Ankara’nın Taşhan’ı
Bozkırın ortasında modern bir başkent olmak hiç de kolay olmamış.
Cumhuriyetle birlikte başkent seçilen, yokluklar içinde ve ortaçağ kasabası görünümünde bir Ankara…
Süratle gelişmiş, büyümüş ve kısa sürede genç cumhuriyetin başkenti olmayı başarmış.
Bu süreçte; genç cumhuriyetin vizyon sahibi girişimcileri, bu girişimcilerin simgeleşmiş binaları ve markalaşmış işletmeleri Ankara’nın gelişimine katkıda bulunmuş kilometre taşları olmuşlar. İşte bu binalardan biri TAŞHAN’dır.
Damatları olduğum Taşhan Ailesi tarafından yapılan ve işletilen bu binanın biraz da hüzünlü hikayesini, yazılı kaynakların yanı sıra dinlediğim aile büyüklerinin anılarıyla birleştirerek aktarmak isterim.

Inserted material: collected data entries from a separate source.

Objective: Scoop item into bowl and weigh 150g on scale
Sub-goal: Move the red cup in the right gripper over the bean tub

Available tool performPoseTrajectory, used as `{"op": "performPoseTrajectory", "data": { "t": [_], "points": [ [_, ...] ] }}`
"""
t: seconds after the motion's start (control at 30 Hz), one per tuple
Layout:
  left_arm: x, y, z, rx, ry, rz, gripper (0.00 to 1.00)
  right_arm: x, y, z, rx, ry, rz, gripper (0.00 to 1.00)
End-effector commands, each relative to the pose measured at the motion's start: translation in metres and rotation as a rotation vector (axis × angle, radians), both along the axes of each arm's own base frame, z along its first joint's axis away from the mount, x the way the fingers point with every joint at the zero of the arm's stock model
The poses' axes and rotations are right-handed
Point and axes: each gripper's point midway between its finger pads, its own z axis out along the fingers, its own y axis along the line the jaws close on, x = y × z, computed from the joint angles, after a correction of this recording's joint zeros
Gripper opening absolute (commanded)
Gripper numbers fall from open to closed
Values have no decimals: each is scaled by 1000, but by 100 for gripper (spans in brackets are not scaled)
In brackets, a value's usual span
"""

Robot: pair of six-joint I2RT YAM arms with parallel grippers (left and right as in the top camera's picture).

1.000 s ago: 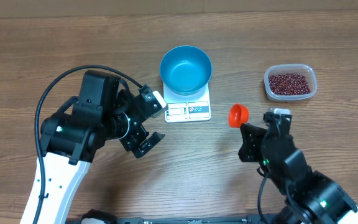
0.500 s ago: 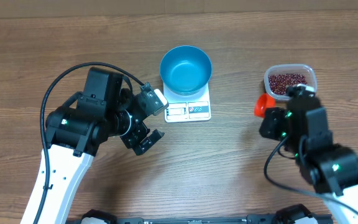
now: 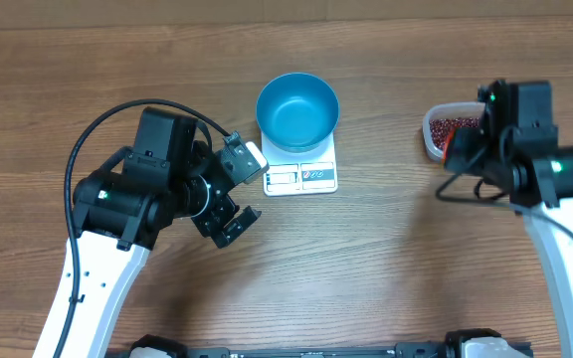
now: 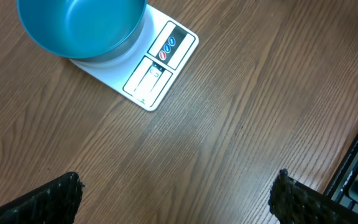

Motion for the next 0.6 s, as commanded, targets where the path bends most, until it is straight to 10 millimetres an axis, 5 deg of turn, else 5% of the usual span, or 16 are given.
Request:
{"op": "performPoseTrajectory", "data": {
  "t": [0.0,0.2,0.57],
  "points": [
    [4,0,8,-7,-20,10,100,16,-23,-2,-141,10,-29,4],
    [4,0,8,-7,-20,10,100,35,-34,-25,-224,61,-30,4],
    [4,0,8,-7,-20,10,100,67,-50,-34,-336,40,67,4]
  ]
}}
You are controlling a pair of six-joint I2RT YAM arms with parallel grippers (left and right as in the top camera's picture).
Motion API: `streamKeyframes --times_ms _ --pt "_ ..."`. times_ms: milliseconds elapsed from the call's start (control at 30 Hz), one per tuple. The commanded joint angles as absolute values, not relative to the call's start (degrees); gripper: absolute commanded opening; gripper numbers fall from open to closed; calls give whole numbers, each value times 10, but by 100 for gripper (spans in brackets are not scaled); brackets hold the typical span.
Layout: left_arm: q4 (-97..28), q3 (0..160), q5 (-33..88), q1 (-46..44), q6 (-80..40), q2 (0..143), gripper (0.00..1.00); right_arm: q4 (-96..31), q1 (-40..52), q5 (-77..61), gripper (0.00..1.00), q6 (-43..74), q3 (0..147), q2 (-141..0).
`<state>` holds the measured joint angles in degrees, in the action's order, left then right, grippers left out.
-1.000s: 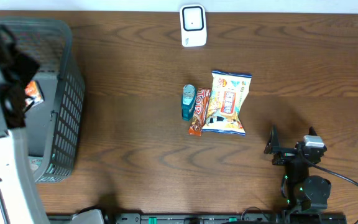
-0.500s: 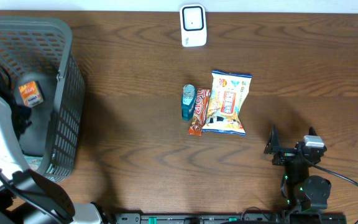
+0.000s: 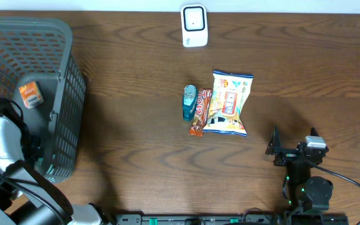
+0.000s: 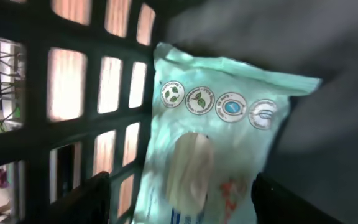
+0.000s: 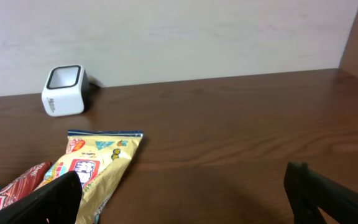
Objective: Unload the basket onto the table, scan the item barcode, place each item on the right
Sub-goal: 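Reach the left gripper into the basket and grasp the green pouch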
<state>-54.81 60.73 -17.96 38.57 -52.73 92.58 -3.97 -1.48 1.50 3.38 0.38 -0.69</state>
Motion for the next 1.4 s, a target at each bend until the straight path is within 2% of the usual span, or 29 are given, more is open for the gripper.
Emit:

Ankara’daki Birinci Meclis Binasının yanında yer alan Taşhan, 1892 yılında o yıllarda Ankara Valisi olan Abidin Paşa’nın mektupçusu İsmail Hakkı Bey tarafından inşaa edilmiş. Kesme taşlar kullanılarak inşa edilen binanın adı da buradan gelmektedir. Tamamlandığında ortaya çıkan görkemli yapı merkez durumuna gelmiş ve bölge Taşhan Meydanı olarak anılmaya
başlanmış. O yıllarda ulaşım at ve eşeklerle yapılmaktaydı.
Taşhan’a gelen ziyaretçiler üst katta yer alan odalarda , binek hayvanları ise, Taşhan’ın ahır olan alt katında kalırlarmış. O günün Ankara şartlarında Taşhan’da binek hayvanları ile birlikte kalabilmek önemli bir ayrıcalık ve prestij olarak değerlendirilirmiş. 1920 yılında Hakimiyet-i Milliye adını alan bu meydana ilerleyen zamanda bir Atatürk heykeli konmuş ve meydan bugün de kullanılan Ulus Meydanı adını almış.
Ancak günümüzde bile birçok Ankaralı burayı Taşhan Meydanı olarak da bilmekte. Kurtuluş Savaşı yıllarında bir dönem hastane olarak da kullanılan Taşhan, Ankara Palas yapılıncaya kadar Birinci Mecliste görev yapan milletvekillerinin konaklayabildikleri yegane mekan olmuş.
İsmail Hakkı Beyin ölümünün ardından bina oğlu Cemal Bey tarafından işletilmeye başlanır.
Cemal Bey, İstanbul’da Mülkiye okumuş, Keskin Kaymakamlığı yapmış,neredeyse tüm milletvekilleri tarafından tanınan ,Ankara’nın ileri gelen ve sevilen kişilerinden biri.
Aynı yıllarda Ankara’ya demiryolu geldiği ve ziyaretçi sayısı da çok arttığı için hem konaklama ,hem de yemek hizmetleri alınabilecek tesislere büyük ihtiyaç duyuluyormuş. Yine aynı yıllarda Mustafa Kemal, Taşhan’a çok yakın konumdaki Ankara Garında bulunan Direksiyon binasında çalışıp konaklıyordu.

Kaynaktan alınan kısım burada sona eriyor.